More preposterous is the assertion that tax cuts will stimulate even more economic activity.
Voodoo economics lives!
Fallin knows better -- or should.
Just weeks before her tax-cut-promoting WSJ interview, Bloomberg BusinessWeek's BGOV Barometer reported that "governors seeking to expand their economies by eliminating income taxes find little support for the idea in the record of states that lack such a levy."
In fact, BGOV Barometer noted, a study by the non-partisan Institute on Taxation and Economic Policy discovered that "the nine states with the highest personal income taxes on residents outperformed or kept pace on average with the nine that don't tax their residents' incomes."
"States that have higher overall taxes have better capacity to weather economic downturns," the Institute's Ralph Martire told Bloomberg. "Then they can maintain their spending on the salary of workers, who then go out and spend their paychecks on the local economy."
I don't know anything about Fallin's net worth.

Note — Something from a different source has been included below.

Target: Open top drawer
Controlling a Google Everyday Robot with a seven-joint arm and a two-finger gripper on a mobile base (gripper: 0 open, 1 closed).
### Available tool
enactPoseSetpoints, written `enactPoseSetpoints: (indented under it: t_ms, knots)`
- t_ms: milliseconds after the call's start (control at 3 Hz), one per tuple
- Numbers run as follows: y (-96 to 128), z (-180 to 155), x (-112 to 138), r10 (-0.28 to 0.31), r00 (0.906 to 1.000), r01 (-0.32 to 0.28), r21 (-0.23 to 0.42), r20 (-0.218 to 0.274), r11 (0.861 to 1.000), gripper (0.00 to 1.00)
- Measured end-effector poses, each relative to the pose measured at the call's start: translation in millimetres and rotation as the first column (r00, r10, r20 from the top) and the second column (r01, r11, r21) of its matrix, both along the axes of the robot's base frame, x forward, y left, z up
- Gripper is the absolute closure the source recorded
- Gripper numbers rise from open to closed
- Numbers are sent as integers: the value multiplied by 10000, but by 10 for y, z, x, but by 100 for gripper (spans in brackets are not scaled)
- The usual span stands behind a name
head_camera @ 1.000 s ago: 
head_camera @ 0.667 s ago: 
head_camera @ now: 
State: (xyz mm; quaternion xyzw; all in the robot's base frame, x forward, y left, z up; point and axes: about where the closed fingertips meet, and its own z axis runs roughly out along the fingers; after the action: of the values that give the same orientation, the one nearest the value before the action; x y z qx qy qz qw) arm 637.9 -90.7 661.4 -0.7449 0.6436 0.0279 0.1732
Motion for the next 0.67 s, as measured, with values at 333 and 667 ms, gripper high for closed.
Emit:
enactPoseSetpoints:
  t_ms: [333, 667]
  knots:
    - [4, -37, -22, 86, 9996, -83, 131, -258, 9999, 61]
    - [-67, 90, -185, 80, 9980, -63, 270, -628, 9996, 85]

But I do know that past income tax cuts in Oklahoma disproportionately benefitted the state's wealthiest residents.
The same would be true if Fallin succeeds in slashing rates further, perhaps from the current 5.25 percent down to 4.8 percent "or lower," as she told the Journal.
Worth noting: Fallin probably would benefit more, too. Her $147,000 annual gubernatorial salary is more than three times the state's median household income of $42,979.
Trickle down is so old school. And so discredited.
Wouldn't it be wiser -- and smarter politics -- to find ways to help the many rather than the richest few?
It's time to give voodoo economics a rest, governor.